- _Aim of the exercise_:
How many lines of the entries below contain the string "forearm"? State the number alone.

(Beginning of Data provided)

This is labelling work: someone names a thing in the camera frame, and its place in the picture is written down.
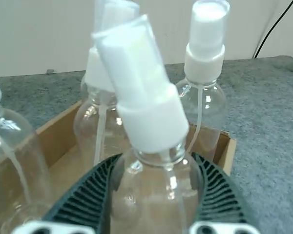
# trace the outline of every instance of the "cardboard tray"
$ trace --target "cardboard tray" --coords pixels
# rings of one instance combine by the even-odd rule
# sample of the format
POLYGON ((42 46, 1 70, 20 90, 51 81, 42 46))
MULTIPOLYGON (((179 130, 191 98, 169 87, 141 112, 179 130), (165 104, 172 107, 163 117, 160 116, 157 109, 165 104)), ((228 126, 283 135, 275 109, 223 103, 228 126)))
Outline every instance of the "cardboard tray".
MULTIPOLYGON (((80 105, 81 102, 77 102, 37 130, 42 151, 55 184, 53 202, 56 202, 86 173, 79 157, 73 131, 75 114, 80 105)), ((191 126, 186 145, 191 140, 194 131, 195 126, 191 126)), ((228 133, 222 132, 218 140, 214 163, 220 166, 227 175, 231 172, 235 148, 236 140, 231 139, 228 133)), ((196 142, 193 151, 200 153, 200 149, 199 142, 196 142)), ((11 180, 13 178, 11 168, 7 167, 6 163, 6 160, 0 163, 0 170, 4 170, 2 179, 11 180)), ((4 211, 7 206, 9 205, 0 203, 0 211, 4 211)))

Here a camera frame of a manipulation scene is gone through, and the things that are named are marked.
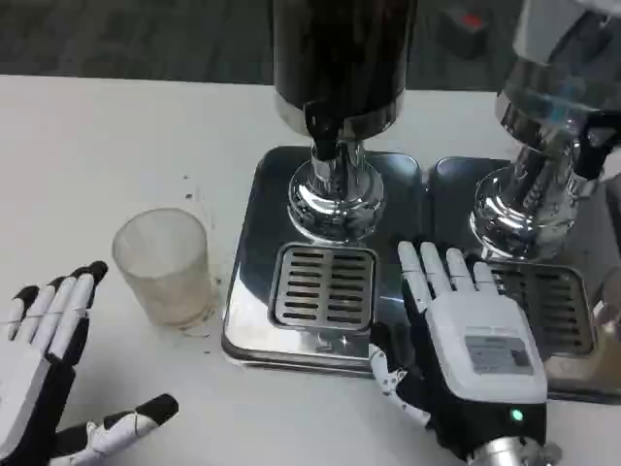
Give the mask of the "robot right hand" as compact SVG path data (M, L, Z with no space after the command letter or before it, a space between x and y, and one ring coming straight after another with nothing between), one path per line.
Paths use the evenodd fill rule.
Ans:
M529 321L487 263L432 242L398 245L414 362L371 328L368 356L385 398L468 465L546 463L548 382Z

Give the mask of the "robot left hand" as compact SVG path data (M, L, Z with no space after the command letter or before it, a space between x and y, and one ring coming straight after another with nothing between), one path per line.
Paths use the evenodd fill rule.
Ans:
M178 401L164 393L132 410L59 429L89 311L107 272L105 262L92 262L42 287L24 287L2 308L2 464L97 465L178 413Z

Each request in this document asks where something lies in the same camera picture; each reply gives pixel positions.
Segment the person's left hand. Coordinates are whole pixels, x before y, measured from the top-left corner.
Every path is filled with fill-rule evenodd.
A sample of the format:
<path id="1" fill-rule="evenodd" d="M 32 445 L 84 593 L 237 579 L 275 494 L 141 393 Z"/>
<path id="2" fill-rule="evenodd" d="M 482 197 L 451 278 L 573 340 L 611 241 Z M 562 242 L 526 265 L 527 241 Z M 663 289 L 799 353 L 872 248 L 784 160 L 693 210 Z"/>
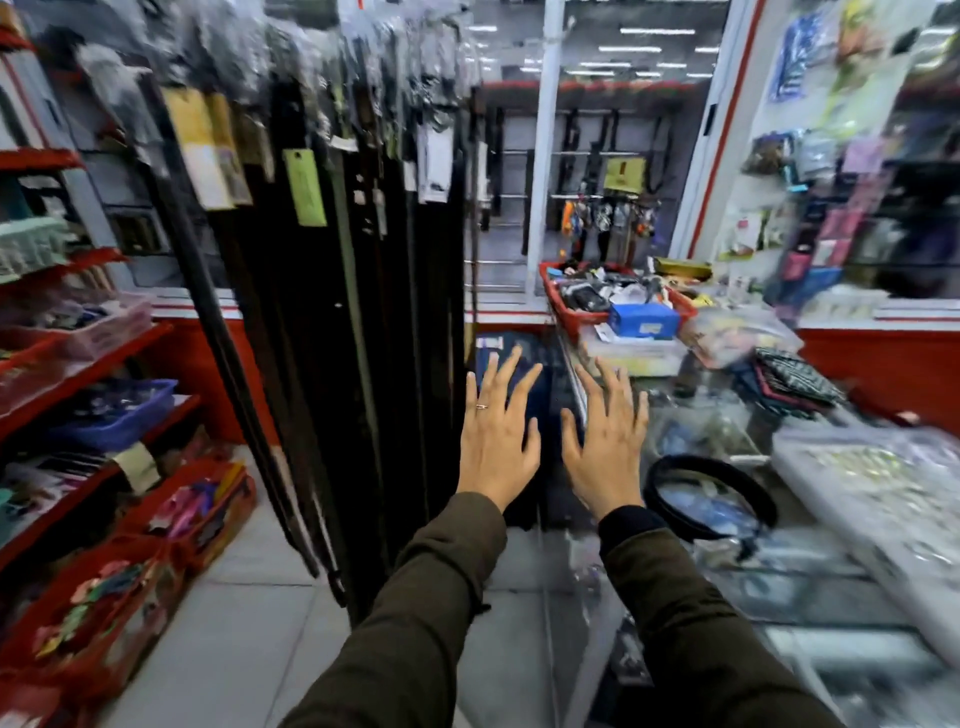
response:
<path id="1" fill-rule="evenodd" d="M 474 423 L 465 423 L 463 412 L 457 494 L 482 495 L 504 513 L 536 474 L 525 472 L 524 413 L 527 395 L 542 366 L 536 364 L 520 382 L 524 412 L 498 413 L 499 366 L 498 356 L 493 354 L 482 380 L 477 380 L 481 412 Z"/>

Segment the blue cardboard box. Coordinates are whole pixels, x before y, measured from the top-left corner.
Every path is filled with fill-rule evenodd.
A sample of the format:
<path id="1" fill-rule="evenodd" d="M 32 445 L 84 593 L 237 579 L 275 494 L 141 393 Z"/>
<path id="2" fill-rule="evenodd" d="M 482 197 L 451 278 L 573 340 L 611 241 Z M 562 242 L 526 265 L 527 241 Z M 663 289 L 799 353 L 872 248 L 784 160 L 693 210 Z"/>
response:
<path id="1" fill-rule="evenodd" d="M 682 317 L 672 307 L 660 302 L 626 302 L 613 304 L 607 323 L 621 338 L 672 339 L 678 333 Z"/>

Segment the red plastic counter basket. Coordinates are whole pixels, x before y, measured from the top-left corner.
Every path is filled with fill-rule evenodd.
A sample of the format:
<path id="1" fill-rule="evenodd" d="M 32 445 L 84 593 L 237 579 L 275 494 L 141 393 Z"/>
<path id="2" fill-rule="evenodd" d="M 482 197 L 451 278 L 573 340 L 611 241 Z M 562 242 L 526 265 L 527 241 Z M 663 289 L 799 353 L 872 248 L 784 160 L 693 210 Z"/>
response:
<path id="1" fill-rule="evenodd" d="M 559 261 L 540 262 L 538 273 L 543 282 L 545 295 L 557 320 L 557 327 L 564 330 L 571 343 L 578 344 L 582 328 L 606 323 L 609 320 L 609 312 L 585 311 L 569 307 L 561 295 L 558 284 L 558 281 L 564 276 L 550 273 L 551 270 L 559 271 L 560 265 Z M 698 315 L 700 308 L 693 305 L 690 298 L 674 289 L 669 288 L 667 294 L 678 315 L 677 331 L 679 331 L 684 323 Z"/>

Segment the coiled black belt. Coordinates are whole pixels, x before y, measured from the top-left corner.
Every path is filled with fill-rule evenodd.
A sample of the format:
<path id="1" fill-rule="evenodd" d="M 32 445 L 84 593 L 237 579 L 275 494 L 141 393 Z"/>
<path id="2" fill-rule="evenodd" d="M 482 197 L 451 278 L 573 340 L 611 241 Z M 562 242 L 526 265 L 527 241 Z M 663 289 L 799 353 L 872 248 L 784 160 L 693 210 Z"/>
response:
<path id="1" fill-rule="evenodd" d="M 779 511 L 769 493 L 742 469 L 711 457 L 659 457 L 642 486 L 644 504 L 664 519 L 678 539 L 734 539 L 739 560 L 751 556 L 757 540 L 772 530 Z"/>

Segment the clear tray of jewellery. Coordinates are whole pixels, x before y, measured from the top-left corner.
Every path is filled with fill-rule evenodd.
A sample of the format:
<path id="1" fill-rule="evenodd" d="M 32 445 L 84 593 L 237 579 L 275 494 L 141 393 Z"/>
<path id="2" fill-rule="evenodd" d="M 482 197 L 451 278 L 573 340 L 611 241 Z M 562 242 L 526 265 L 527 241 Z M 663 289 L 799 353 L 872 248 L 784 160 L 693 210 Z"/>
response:
<path id="1" fill-rule="evenodd" d="M 784 428 L 771 464 L 960 672 L 960 439 L 933 427 Z"/>

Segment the pile of patterned cloth pouches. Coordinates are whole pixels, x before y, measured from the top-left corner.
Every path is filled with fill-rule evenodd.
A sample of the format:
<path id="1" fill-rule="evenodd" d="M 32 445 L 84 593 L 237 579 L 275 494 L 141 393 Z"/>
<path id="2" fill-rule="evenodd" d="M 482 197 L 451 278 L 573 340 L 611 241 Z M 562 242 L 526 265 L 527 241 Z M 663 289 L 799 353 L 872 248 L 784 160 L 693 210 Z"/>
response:
<path id="1" fill-rule="evenodd" d="M 813 420 L 846 403 L 846 394 L 797 353 L 758 347 L 730 365 L 734 391 L 775 417 Z"/>

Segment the white pillar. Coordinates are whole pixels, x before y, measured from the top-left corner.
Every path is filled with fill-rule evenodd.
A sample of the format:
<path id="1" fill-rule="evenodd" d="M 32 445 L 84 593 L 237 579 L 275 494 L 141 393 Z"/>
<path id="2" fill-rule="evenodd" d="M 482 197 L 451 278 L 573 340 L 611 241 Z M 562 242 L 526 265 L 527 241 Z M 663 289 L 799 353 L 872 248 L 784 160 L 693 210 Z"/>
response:
<path id="1" fill-rule="evenodd" d="M 546 236 L 549 174 L 554 151 L 557 93 L 565 34 L 567 0 L 545 0 L 543 57 L 540 67 L 534 136 L 530 216 L 527 225 L 526 288 L 531 292 L 538 279 Z"/>

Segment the yellow paper belt tag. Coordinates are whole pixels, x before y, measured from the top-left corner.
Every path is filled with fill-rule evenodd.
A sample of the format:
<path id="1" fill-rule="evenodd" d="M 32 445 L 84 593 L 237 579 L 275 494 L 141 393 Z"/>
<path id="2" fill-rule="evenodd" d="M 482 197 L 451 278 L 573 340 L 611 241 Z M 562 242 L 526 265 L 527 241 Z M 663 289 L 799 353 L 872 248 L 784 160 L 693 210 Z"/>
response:
<path id="1" fill-rule="evenodd" d="M 207 212 L 251 206 L 227 98 L 193 87 L 163 86 L 161 93 L 200 206 Z"/>

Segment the blue plastic basket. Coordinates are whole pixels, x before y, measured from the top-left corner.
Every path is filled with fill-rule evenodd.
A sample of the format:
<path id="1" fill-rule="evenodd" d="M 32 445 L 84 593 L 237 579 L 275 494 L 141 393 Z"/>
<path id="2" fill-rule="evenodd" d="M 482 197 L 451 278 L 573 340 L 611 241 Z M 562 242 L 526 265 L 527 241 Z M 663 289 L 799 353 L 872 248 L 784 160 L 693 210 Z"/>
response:
<path id="1" fill-rule="evenodd" d="M 175 408 L 175 379 L 108 378 L 61 405 L 40 433 L 44 444 L 101 454 L 126 450 Z"/>

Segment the dark blue packet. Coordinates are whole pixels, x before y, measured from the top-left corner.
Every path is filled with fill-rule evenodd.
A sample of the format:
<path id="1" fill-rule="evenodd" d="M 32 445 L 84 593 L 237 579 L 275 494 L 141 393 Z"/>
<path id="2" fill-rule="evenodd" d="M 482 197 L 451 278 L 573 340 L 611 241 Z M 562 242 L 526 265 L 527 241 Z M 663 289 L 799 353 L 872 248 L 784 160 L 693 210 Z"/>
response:
<path id="1" fill-rule="evenodd" d="M 492 355 L 497 355 L 502 365 L 514 347 L 522 347 L 522 357 L 517 365 L 514 382 L 522 381 L 537 365 L 540 374 L 527 394 L 524 426 L 537 419 L 538 430 L 545 433 L 550 424 L 550 402 L 553 385 L 553 363 L 548 346 L 538 336 L 520 331 L 495 331 L 480 335 L 475 340 L 474 353 L 469 363 L 479 382 L 486 373 Z"/>

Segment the person's right forearm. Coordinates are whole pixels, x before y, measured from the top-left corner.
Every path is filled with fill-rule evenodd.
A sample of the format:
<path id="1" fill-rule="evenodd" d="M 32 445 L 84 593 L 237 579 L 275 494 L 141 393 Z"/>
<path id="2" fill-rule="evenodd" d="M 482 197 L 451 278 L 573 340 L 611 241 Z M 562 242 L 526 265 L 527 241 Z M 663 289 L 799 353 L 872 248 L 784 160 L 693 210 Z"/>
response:
<path id="1" fill-rule="evenodd" d="M 642 505 L 598 523 L 607 577 L 680 728 L 845 728 Z"/>

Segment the person's left forearm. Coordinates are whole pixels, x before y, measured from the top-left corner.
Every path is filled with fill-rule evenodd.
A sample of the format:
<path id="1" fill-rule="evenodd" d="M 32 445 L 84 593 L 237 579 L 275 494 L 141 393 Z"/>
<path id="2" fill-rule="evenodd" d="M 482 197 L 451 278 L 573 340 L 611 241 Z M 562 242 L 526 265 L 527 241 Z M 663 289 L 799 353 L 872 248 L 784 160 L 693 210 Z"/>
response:
<path id="1" fill-rule="evenodd" d="M 279 728 L 452 728 L 466 636 L 506 545 L 498 506 L 455 494 Z"/>

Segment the wall display of hanging packets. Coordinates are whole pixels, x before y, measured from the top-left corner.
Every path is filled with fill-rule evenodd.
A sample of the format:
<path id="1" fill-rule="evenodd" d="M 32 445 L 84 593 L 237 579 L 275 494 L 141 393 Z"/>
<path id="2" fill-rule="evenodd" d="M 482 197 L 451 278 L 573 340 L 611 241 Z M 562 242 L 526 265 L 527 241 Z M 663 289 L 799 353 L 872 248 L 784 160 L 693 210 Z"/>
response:
<path id="1" fill-rule="evenodd" d="M 846 283 L 891 185 L 895 104 L 960 51 L 960 0 L 761 0 L 717 181 L 710 252 L 791 327 L 870 318 L 889 297 Z"/>

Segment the red basket of hair clips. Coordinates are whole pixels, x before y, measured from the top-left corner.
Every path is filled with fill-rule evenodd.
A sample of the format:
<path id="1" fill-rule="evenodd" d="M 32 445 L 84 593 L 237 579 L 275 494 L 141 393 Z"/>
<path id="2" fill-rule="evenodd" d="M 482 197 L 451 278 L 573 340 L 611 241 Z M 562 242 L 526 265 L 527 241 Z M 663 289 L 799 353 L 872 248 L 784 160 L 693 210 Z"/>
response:
<path id="1" fill-rule="evenodd" d="M 244 463 L 203 457 L 141 496 L 116 530 L 167 542 L 174 564 L 195 578 L 234 541 L 257 504 L 257 485 Z"/>
<path id="2" fill-rule="evenodd" d="M 73 559 L 0 643 L 0 670 L 99 706 L 126 688 L 185 588 L 173 546 L 114 537 Z"/>

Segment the red metal shelf rack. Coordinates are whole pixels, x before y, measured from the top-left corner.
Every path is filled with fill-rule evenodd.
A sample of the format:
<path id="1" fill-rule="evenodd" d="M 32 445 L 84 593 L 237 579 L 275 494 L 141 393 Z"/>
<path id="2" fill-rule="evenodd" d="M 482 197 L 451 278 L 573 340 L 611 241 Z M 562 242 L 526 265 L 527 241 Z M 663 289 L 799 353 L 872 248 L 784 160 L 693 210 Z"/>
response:
<path id="1" fill-rule="evenodd" d="M 37 271 L 0 285 L 0 303 L 46 290 L 72 287 L 134 293 L 116 288 L 109 268 L 125 268 L 109 208 L 103 205 L 88 162 L 96 155 L 75 144 L 74 128 L 59 87 L 79 82 L 77 70 L 54 71 L 37 43 L 0 23 L 0 223 L 54 216 L 67 222 L 66 266 Z M 37 550 L 62 537 L 64 523 L 80 514 L 107 486 L 146 492 L 162 480 L 147 452 L 201 400 L 175 395 L 171 414 L 122 450 L 113 452 L 43 443 L 53 410 L 81 390 L 129 373 L 129 365 L 173 333 L 170 323 L 151 329 L 94 361 L 68 358 L 51 334 L 0 328 L 4 344 L 21 347 L 0 360 L 0 586 L 17 571 L 36 573 Z"/>

(End of Data provided)

- _Task result_:
2